### WORK INSTRUCTION
Two lines below mark the span: the one containing "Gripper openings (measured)" and the one containing "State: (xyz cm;". Set down both, plus every line between, exactly as they stand, and nothing else.

### EXTRACTED MATERIAL

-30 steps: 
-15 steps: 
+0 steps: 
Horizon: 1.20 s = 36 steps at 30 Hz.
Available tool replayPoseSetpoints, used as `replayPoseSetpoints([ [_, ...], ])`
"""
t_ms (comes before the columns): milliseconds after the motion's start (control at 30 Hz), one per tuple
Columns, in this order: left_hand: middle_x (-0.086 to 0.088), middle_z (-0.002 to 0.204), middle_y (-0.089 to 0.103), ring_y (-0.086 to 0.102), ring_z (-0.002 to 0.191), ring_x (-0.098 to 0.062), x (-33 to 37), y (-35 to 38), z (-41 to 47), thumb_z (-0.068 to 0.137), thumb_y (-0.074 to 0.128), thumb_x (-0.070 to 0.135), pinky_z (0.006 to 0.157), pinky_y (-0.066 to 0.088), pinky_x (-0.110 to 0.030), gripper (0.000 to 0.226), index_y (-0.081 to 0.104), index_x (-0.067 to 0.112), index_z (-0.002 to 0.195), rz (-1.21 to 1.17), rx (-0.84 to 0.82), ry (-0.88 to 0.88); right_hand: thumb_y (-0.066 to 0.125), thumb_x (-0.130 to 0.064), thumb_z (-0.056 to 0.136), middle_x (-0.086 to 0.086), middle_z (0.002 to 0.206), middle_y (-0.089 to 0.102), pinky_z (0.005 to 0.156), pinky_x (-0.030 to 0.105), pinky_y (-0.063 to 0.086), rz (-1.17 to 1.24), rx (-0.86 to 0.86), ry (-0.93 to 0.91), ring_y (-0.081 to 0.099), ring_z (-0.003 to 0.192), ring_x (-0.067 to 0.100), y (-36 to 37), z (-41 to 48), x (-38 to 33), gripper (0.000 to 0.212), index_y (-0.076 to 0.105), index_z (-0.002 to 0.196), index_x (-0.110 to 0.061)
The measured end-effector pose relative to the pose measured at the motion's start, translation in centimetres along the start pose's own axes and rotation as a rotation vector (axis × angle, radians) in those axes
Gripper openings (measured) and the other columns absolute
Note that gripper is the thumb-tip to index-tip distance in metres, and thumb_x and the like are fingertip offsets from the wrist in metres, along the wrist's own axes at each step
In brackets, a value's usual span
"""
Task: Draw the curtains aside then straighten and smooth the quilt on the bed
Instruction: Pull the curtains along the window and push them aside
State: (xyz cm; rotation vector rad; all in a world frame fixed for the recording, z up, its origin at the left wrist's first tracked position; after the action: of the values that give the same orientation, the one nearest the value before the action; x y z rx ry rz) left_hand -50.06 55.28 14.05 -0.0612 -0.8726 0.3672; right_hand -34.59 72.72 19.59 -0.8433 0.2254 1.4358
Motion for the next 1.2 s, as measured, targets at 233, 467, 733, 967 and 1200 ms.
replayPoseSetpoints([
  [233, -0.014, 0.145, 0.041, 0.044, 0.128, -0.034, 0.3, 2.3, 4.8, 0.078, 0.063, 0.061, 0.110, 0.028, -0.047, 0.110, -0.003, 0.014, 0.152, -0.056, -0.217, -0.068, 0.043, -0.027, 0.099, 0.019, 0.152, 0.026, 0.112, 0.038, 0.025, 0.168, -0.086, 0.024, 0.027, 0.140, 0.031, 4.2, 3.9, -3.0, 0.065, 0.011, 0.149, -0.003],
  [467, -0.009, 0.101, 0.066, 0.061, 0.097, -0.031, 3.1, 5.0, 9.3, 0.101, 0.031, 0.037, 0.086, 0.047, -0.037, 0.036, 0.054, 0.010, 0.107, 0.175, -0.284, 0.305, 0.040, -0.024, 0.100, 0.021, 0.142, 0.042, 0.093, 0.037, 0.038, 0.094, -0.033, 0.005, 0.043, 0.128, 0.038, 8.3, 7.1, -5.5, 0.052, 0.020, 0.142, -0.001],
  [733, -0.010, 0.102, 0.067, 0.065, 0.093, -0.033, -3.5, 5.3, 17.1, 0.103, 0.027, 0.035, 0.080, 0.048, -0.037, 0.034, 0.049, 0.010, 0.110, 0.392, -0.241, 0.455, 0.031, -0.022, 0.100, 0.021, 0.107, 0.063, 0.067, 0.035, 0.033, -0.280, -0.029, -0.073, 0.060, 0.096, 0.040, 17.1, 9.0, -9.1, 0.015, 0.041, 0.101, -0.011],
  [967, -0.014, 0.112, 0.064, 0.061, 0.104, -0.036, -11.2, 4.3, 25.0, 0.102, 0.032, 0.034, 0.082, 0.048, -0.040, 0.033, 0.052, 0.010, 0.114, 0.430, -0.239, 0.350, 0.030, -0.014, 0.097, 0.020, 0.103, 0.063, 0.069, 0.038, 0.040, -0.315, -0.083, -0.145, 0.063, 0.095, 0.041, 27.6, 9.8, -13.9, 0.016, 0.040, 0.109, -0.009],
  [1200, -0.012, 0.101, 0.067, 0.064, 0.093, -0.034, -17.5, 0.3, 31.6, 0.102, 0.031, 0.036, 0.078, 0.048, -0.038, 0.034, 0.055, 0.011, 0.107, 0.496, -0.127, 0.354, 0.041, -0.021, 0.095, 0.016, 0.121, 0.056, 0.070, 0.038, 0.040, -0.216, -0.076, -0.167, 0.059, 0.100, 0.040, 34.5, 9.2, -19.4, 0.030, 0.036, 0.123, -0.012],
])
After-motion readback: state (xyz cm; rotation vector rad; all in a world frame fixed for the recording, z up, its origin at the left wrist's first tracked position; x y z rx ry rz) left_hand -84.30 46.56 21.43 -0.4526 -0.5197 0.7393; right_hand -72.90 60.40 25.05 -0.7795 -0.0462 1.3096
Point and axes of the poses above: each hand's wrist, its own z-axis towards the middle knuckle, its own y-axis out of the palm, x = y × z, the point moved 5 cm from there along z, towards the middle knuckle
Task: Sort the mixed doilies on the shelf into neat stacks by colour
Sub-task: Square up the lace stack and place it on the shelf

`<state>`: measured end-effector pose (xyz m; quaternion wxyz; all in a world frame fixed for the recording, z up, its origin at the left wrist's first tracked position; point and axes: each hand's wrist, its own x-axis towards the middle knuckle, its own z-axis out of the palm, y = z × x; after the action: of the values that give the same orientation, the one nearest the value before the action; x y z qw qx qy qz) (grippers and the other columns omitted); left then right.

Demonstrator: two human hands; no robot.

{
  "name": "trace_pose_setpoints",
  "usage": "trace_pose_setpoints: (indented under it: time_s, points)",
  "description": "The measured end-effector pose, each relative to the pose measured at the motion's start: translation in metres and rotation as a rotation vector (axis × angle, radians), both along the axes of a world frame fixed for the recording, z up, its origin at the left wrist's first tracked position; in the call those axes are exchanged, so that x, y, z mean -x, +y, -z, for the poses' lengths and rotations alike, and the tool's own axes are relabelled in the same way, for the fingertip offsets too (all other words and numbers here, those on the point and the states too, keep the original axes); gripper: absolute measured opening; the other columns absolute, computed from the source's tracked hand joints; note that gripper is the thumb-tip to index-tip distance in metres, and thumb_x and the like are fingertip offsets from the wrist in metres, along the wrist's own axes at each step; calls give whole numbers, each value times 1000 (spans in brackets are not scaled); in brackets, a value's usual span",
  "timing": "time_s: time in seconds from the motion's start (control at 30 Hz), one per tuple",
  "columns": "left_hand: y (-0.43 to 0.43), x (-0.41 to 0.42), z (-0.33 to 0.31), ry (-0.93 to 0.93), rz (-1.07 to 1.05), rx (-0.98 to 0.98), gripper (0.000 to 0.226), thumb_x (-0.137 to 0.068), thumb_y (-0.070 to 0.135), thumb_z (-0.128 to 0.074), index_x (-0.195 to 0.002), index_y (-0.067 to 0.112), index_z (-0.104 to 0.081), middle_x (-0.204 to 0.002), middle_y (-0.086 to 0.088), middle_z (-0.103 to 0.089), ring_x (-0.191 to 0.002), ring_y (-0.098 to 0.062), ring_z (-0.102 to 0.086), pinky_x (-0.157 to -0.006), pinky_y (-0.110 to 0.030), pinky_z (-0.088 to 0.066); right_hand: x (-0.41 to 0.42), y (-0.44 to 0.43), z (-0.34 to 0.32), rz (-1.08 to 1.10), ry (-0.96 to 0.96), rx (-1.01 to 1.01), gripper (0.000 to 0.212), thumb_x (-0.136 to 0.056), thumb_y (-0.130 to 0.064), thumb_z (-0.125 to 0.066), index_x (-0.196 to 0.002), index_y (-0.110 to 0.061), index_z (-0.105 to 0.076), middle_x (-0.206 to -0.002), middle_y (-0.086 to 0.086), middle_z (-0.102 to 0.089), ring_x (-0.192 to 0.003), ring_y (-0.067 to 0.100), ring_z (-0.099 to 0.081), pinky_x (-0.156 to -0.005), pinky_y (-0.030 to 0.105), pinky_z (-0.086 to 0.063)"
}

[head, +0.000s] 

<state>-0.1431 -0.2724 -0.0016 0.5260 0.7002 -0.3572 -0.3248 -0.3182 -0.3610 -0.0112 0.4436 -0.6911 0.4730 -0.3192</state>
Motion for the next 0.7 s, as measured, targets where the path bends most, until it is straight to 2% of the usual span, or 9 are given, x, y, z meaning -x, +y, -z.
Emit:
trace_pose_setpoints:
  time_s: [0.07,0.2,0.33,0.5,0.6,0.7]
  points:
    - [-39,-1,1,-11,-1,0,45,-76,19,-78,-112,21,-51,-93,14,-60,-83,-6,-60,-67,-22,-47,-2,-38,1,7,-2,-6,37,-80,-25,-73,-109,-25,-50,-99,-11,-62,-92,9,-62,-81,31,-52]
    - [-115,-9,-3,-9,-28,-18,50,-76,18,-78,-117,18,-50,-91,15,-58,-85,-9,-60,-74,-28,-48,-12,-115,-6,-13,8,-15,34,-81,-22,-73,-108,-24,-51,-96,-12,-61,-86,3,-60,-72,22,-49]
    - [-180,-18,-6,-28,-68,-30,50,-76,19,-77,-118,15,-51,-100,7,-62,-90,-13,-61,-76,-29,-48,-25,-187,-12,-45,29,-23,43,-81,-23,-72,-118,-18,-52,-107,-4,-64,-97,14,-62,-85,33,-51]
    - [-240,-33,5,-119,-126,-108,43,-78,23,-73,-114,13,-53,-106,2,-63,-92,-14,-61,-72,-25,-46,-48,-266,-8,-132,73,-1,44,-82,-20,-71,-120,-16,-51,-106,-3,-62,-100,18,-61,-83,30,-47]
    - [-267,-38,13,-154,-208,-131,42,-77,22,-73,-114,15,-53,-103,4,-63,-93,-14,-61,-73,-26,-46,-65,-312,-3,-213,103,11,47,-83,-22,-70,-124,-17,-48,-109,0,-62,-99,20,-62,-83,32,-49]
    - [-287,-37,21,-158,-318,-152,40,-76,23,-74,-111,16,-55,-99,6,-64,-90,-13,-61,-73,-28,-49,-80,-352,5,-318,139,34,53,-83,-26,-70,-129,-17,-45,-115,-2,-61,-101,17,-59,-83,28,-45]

### RESULT OF THE TASK
Gripper openings (measured) and the other columns absolute
Note that gripper is the thumb-tip to index-tip distance in metres, and thumb_x and the like are fingertip offsets from the wrist in metres, along the wrist's own axes at each step
In brackets, a value's usual span
"""
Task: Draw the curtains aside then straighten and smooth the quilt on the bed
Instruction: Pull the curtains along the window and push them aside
State: (xyz cm; rotation vector rad; all in a world frame fixed for the recording, z up, its origin at the left wrist's first tracked position; after the action: of the values that give the same orientation, the one nearest the value before the action; x y z rx ry rz) left_hand -50.06 55.28 14.05 -0.0612 -0.8726 0.3672; right_hand -34.59 72.72 19.59 -0.8433 0.2254 1.4358

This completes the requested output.